▶ WORK INSTRUCTIONS: Look at the entries below and restate word for word the lines from the first through the one that has "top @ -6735".

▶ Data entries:
Content starts

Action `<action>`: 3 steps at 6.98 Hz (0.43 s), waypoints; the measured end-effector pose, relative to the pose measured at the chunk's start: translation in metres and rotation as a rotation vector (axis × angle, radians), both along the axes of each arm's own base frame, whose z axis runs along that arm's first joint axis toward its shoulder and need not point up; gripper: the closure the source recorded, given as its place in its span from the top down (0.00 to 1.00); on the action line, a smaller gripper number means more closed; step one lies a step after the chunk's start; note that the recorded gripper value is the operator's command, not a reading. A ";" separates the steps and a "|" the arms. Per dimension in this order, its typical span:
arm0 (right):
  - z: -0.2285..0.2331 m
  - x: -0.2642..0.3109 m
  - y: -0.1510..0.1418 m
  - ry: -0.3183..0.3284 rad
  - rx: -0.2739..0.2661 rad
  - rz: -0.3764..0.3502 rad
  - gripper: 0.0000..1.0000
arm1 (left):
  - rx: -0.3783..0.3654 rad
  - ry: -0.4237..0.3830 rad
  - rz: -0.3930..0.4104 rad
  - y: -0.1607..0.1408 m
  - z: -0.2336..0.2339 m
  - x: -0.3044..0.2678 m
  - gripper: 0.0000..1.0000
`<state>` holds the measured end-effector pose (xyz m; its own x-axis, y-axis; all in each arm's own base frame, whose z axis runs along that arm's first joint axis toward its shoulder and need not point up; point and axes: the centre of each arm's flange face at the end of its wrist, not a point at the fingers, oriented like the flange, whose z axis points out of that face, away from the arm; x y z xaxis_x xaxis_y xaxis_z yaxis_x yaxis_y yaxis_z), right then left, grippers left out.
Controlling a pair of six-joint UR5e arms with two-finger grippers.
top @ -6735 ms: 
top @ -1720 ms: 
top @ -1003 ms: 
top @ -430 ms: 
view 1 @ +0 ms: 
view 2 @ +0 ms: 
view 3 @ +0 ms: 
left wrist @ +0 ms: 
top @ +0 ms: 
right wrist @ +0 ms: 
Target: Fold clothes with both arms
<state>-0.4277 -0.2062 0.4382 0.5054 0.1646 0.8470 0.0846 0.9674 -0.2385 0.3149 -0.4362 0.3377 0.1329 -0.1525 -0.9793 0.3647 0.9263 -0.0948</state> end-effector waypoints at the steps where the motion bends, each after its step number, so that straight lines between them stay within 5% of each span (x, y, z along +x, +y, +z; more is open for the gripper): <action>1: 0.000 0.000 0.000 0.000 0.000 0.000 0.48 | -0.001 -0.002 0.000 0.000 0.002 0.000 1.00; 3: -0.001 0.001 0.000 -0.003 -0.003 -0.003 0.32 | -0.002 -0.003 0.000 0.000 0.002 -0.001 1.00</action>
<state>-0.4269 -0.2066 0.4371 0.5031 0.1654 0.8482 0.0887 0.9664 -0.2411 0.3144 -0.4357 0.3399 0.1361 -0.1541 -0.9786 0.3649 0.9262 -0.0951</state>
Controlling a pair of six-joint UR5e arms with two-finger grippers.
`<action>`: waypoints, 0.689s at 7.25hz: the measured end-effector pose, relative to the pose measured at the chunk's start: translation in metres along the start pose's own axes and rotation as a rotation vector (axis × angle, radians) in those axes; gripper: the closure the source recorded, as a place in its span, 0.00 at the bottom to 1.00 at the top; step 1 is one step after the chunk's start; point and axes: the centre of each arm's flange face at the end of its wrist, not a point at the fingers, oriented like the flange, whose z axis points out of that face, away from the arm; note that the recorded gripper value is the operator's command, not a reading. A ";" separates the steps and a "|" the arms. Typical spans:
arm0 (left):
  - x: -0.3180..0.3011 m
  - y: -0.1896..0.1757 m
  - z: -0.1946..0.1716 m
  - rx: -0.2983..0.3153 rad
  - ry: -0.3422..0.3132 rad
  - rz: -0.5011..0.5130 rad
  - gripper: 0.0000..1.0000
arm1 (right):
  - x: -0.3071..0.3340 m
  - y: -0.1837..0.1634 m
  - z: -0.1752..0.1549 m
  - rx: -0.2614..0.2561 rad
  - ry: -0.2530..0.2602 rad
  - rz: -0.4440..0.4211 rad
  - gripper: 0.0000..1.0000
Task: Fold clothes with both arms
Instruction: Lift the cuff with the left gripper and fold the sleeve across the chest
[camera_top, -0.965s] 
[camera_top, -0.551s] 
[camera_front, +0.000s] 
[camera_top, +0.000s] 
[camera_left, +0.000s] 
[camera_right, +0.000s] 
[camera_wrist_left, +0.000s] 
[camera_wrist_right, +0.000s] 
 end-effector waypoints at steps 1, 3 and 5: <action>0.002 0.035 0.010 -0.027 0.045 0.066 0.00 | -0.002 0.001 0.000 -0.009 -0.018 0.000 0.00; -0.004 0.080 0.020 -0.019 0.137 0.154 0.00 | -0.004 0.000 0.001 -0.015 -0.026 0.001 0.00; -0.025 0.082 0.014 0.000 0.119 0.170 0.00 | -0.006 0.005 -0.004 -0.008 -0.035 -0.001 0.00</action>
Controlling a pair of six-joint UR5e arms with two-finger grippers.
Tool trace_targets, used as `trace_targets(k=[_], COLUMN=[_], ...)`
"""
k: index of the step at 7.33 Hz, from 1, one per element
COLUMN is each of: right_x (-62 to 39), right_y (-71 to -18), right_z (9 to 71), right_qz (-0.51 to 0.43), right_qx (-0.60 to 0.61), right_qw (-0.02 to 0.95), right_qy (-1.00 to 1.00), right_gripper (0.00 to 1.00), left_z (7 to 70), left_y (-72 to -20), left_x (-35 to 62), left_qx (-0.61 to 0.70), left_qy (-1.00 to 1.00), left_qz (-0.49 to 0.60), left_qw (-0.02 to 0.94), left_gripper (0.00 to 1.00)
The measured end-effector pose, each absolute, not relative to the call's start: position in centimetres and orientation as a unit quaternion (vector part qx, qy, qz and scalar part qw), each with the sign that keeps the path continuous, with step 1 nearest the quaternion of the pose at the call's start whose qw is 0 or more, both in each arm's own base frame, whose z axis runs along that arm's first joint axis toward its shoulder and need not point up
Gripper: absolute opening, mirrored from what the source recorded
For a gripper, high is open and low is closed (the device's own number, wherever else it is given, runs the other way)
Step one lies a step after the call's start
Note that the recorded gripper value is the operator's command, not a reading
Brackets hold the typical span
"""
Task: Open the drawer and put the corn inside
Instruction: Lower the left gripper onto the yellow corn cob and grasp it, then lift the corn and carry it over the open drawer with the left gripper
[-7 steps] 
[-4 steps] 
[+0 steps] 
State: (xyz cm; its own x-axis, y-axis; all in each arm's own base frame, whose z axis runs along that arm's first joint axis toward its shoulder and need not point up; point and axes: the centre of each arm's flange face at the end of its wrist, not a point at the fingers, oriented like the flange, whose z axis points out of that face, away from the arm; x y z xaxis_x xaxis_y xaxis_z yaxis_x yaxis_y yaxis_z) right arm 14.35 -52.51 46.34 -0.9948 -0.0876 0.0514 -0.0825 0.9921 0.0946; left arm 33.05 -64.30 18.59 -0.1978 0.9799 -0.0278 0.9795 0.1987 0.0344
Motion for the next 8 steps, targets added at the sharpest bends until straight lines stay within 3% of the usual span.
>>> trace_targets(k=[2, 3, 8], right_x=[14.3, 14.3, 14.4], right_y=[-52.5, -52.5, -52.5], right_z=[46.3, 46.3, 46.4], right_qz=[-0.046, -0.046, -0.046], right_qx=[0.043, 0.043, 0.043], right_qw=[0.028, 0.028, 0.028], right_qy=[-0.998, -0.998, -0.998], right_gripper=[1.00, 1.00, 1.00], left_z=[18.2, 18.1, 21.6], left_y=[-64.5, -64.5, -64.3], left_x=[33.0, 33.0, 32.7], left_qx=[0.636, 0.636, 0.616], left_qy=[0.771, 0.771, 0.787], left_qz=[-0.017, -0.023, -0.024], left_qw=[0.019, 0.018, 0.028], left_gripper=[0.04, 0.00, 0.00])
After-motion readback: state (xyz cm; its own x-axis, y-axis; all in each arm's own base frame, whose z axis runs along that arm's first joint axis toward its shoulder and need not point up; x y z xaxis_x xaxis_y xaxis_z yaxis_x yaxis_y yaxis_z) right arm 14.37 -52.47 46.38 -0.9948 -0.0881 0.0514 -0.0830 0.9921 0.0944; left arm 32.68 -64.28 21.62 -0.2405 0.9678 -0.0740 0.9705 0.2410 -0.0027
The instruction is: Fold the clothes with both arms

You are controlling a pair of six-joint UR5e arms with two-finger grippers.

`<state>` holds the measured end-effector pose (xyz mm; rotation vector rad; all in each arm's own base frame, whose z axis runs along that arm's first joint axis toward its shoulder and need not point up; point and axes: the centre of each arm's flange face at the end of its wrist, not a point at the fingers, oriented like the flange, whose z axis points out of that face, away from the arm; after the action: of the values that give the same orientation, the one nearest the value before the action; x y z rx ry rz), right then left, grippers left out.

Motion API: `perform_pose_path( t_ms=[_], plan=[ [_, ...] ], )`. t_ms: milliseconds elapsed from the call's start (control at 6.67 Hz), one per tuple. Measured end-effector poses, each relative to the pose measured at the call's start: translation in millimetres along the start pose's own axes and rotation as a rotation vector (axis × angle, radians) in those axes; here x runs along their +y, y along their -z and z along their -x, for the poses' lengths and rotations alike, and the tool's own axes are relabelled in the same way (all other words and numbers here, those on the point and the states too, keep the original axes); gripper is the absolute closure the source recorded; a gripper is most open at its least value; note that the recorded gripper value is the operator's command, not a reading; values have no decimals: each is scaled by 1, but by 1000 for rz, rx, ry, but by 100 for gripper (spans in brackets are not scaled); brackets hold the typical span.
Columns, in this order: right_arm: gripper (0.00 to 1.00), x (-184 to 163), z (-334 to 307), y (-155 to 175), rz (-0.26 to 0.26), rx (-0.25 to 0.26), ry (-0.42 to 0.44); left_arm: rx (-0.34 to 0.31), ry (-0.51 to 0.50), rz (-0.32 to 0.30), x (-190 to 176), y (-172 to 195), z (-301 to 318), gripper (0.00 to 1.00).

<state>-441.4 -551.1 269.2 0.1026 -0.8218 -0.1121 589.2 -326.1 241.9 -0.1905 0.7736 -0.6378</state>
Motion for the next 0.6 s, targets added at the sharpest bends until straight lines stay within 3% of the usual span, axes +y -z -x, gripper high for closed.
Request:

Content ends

▶ THE COMPLETED TASK:
Action `<action>`: 3 steps at 6.98 Hz (0.43 s), waypoints; the measured end-effector pose, relative to the pose measured at the chunk's start: translation in metres and rotation as a rotation vector (axis × angle, radians), both along the axes of each arm's own base frame, whose z axis runs along that arm's first joint axis toward its shoulder and need not point up; gripper: the closure the source recorded, given as its place in its span from the top down (0.00 to 1.00); on the action line, a smaller gripper number means more closed; step one lies a step after the chunk's start; note that the recorded gripper value is the operator's command, not a reading. A ";" separates the steps and a "|" the arms. Per dimension in this order, its typical span:
arm0 (right):
  - z: -0.2285..0.2331 m
  - x: -0.2642..0.3109 m
  - y: -0.1510..0.1418 m
  - ry: -0.3183..0.3284 rad
  - rx: -0.2739..0.2661 rad
  - rz: -0.3764..0.3502 rad
  - gripper: 0.0000..1.0000
arm1 (left):
  - rx: -0.3783..0.3654 rad
  - ry: -0.4237..0.3830 rad
  - rz: -0.3930..0.4104 rad
  - y: -0.1607..0.1408 m
  - z: -0.2336..0.2339 m
  - x: -0.3044..0.2678 m
  - gripper: 0.0000..1.0000
`<state>` holds the measured end-effector pose (xyz m; its own x-axis, y-axis; all in each arm's own base frame, whose z axis runs along that arm's first joint axis toward its shoulder and need not point up; point and axes: the centre of each arm's flange face at the end of its wrist, not a point at the fingers, oriented like the flange, whose z axis points out of that face, away from the arm; x y z xaxis_x xaxis_y xaxis_z yaxis_x yaxis_y yaxis_z), right then left, grippers left out.
Controlling a pair of six-joint UR5e arms with two-finger grippers.
top @ -6735 ms: 

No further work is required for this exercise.